» Task directions
Only one span is wanted from the lines below: from the one with "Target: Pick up" up to and including the one with "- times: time". Copy it exactly, without images.

» Data provided
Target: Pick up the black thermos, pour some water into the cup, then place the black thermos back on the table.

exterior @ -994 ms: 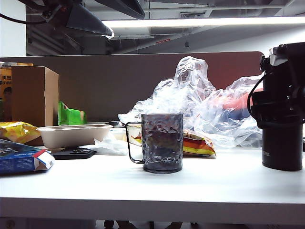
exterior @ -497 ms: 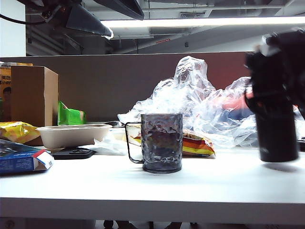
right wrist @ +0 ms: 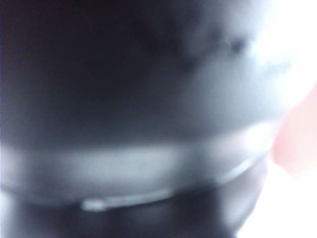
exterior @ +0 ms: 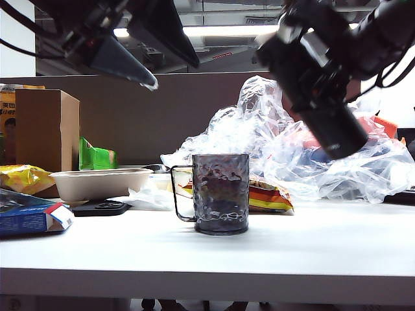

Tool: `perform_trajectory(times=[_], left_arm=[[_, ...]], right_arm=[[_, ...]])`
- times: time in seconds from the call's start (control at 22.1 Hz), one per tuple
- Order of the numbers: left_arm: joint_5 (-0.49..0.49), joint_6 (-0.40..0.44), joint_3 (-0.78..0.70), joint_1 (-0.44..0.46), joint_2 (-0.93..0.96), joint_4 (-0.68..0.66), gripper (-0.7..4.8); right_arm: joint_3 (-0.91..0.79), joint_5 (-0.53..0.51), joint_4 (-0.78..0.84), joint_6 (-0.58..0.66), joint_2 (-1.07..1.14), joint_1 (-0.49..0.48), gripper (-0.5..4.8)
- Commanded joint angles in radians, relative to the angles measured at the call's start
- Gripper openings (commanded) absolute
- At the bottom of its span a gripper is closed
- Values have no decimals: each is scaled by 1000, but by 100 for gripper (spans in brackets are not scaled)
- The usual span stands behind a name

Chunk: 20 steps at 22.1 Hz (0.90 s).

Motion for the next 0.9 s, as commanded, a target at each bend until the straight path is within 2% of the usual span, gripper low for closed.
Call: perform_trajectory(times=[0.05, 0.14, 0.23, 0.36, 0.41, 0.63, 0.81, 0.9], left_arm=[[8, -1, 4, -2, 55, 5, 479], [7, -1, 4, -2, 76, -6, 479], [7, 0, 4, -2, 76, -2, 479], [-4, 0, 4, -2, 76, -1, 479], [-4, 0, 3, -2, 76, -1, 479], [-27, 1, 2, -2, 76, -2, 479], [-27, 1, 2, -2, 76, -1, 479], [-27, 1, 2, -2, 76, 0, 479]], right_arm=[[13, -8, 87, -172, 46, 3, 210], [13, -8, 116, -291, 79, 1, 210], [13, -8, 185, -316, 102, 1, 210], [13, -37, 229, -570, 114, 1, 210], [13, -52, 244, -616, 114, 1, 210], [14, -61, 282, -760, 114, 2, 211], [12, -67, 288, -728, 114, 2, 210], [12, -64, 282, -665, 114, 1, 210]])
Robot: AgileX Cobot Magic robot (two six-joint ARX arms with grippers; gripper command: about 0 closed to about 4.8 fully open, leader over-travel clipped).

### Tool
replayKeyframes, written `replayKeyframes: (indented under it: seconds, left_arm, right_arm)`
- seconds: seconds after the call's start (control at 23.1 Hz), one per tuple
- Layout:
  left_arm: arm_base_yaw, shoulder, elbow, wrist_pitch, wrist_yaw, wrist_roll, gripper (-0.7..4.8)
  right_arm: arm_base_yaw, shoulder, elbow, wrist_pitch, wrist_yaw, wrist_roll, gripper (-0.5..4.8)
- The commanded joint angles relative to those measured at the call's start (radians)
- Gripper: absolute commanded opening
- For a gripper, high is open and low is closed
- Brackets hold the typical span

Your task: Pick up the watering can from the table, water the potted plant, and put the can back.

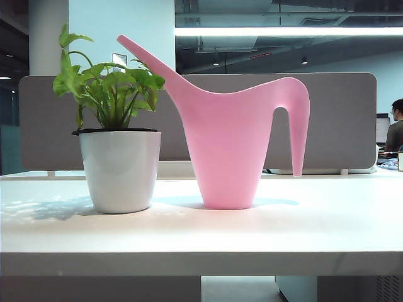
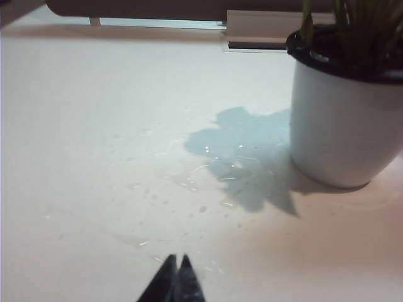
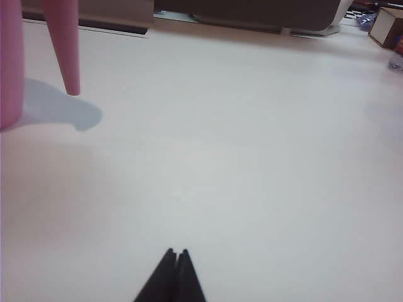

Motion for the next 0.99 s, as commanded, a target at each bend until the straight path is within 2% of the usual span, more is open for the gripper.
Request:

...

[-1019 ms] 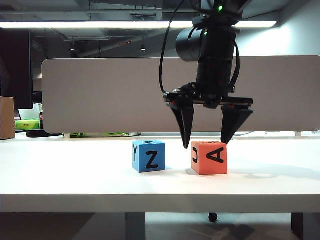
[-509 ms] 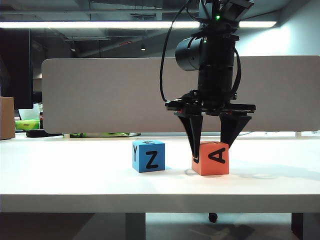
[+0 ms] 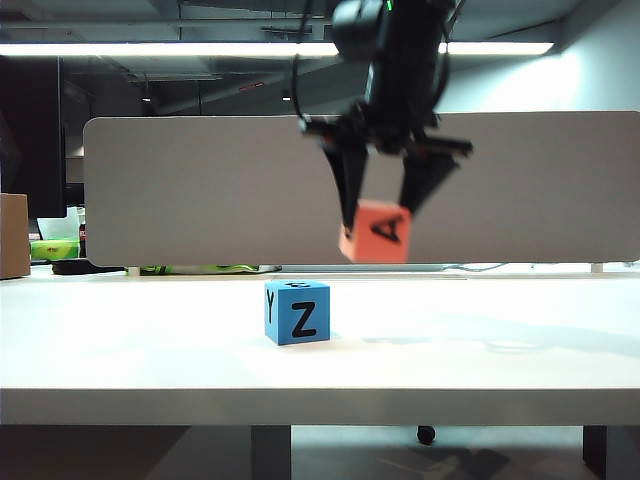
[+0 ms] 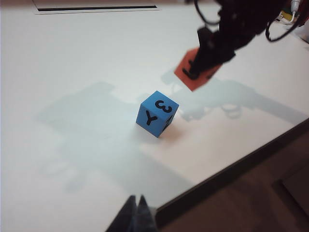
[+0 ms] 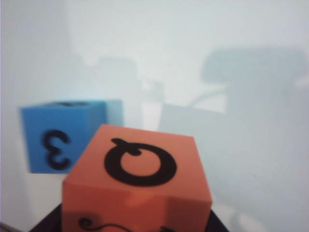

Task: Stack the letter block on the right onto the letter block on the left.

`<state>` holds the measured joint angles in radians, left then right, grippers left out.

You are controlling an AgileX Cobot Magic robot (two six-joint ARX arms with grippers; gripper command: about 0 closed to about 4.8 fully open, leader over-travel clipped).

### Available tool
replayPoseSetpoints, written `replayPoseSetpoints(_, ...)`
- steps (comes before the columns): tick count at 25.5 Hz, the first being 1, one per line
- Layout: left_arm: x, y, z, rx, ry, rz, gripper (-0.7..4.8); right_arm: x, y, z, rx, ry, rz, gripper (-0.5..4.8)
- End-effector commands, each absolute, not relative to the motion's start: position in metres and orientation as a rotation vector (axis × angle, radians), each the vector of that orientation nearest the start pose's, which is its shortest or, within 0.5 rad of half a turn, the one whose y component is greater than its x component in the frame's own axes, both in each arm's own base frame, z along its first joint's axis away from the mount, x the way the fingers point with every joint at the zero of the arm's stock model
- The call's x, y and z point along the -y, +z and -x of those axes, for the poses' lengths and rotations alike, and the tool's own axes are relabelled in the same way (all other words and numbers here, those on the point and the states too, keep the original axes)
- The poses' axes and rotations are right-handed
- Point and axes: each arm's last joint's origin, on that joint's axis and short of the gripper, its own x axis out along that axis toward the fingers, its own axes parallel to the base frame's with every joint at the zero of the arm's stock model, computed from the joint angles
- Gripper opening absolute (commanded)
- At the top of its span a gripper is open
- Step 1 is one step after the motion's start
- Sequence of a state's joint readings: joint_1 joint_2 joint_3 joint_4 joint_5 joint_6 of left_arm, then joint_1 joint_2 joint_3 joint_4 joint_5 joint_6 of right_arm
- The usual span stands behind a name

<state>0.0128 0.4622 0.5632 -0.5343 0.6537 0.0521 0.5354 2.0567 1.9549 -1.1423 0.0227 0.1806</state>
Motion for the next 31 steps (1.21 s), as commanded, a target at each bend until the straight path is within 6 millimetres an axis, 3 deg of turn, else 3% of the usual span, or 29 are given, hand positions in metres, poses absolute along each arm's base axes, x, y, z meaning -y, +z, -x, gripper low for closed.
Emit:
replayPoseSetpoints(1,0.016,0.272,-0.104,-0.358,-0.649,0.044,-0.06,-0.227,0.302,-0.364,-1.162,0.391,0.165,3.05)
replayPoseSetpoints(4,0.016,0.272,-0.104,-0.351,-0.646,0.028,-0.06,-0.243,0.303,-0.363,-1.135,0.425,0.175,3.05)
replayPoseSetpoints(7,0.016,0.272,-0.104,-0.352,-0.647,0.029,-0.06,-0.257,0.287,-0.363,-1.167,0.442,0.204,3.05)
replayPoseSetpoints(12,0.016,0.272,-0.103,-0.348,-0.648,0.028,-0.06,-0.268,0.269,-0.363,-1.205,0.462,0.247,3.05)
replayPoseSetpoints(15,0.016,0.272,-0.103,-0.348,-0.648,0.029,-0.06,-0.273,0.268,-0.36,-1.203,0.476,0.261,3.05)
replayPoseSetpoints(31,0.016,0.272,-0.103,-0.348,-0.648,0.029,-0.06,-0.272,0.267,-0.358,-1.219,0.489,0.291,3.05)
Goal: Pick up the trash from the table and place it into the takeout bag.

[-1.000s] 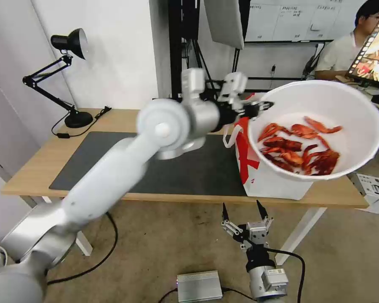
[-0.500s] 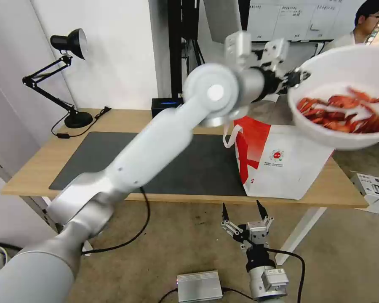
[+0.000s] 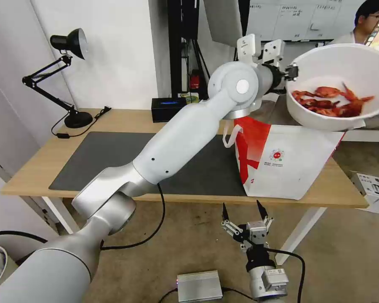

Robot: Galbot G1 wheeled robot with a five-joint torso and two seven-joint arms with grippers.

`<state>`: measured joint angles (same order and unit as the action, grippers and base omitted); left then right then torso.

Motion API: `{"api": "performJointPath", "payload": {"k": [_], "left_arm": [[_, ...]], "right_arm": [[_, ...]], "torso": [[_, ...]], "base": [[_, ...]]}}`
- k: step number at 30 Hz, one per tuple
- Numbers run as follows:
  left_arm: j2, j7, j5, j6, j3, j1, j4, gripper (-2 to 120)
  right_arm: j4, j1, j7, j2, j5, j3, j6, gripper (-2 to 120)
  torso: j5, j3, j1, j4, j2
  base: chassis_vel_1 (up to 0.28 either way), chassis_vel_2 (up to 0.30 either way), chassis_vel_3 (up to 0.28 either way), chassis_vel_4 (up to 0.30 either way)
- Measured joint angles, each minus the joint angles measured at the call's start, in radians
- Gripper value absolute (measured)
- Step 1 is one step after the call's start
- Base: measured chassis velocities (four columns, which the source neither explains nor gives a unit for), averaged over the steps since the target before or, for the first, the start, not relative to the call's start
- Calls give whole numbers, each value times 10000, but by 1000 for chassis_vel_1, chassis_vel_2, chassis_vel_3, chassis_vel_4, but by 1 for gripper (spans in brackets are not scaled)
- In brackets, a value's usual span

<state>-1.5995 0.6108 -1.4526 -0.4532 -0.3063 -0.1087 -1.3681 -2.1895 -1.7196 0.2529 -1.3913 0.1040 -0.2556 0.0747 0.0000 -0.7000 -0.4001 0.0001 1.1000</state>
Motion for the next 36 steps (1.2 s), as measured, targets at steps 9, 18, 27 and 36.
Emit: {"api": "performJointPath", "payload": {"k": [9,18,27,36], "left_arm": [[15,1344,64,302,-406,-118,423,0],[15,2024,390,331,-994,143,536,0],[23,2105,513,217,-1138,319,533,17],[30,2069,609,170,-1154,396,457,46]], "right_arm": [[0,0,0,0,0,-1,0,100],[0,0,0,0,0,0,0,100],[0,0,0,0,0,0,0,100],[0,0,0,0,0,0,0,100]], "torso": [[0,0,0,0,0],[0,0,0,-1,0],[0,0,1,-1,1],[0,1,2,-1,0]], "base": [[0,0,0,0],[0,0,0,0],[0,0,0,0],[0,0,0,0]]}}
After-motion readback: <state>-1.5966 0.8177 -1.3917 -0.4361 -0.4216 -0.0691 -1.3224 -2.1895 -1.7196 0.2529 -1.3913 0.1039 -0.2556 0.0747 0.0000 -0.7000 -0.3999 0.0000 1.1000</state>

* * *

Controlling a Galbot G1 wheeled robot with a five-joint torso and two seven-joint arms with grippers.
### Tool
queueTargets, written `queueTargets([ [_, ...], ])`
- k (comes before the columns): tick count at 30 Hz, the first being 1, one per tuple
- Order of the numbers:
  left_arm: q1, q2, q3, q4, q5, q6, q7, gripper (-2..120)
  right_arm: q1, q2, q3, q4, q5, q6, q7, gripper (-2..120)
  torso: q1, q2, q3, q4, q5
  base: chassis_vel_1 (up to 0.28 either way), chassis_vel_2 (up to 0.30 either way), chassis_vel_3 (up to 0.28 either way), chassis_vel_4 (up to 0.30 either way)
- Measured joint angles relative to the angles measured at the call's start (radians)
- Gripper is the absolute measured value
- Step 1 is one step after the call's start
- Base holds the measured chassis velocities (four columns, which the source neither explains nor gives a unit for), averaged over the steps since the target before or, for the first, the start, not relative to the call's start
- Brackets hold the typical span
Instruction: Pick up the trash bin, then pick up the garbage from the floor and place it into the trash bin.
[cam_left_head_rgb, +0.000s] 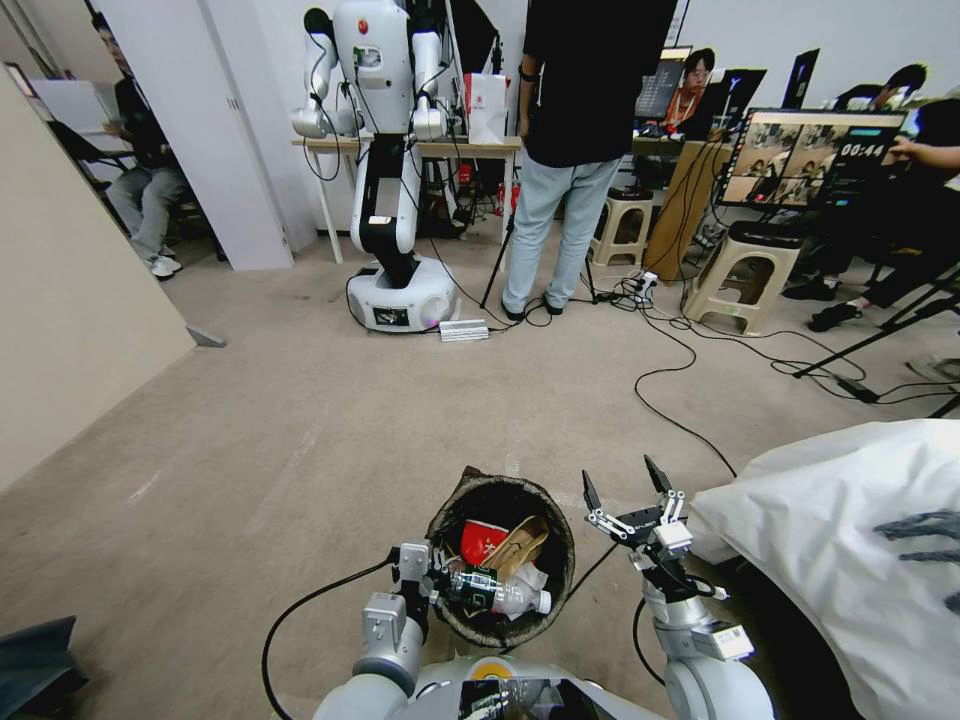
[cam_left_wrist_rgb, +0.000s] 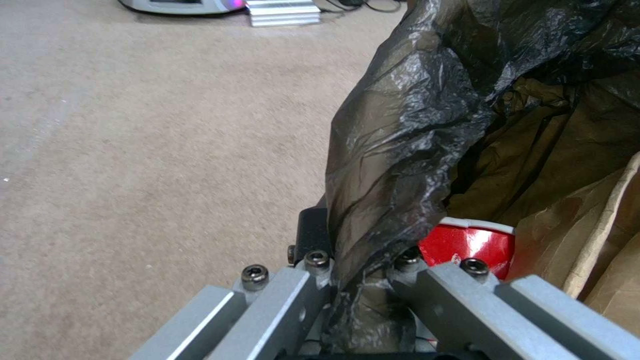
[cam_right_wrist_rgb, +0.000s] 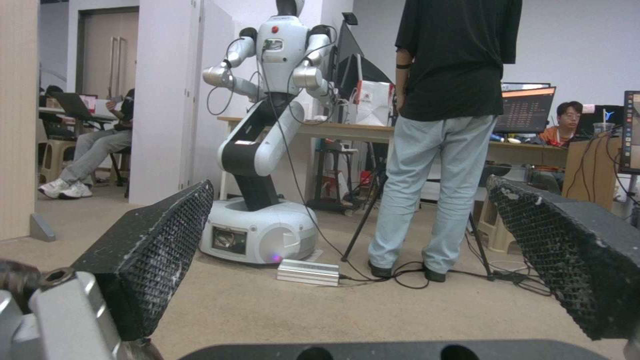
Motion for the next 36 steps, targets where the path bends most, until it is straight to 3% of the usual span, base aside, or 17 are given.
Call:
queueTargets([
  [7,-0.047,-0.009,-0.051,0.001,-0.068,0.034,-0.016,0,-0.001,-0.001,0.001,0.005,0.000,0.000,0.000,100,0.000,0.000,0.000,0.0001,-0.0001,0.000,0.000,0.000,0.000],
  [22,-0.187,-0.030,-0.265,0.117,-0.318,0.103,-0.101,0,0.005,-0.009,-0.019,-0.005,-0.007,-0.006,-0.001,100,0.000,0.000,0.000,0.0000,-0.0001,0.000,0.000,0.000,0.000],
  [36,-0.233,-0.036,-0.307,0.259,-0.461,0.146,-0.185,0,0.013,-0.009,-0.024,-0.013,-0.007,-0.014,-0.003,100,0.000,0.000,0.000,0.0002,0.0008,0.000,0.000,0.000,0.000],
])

» Response for this exercise
Target: Pick up the black thermos, pour some water into the cup, then place the black thermos back on the table.

exterior @ -994 ms: 
exterior @ -497 ms: 
right wrist @ +0 ms: 
exterior @ +0 ms: 

Tool: `perform_trajectory(times=[_], left_arm=[[_, ...]], right_arm=[[_, ...]])`
- times: time in seconds from the call's start (control at 22.1 Hz), one per tuple

The exercise is now complete.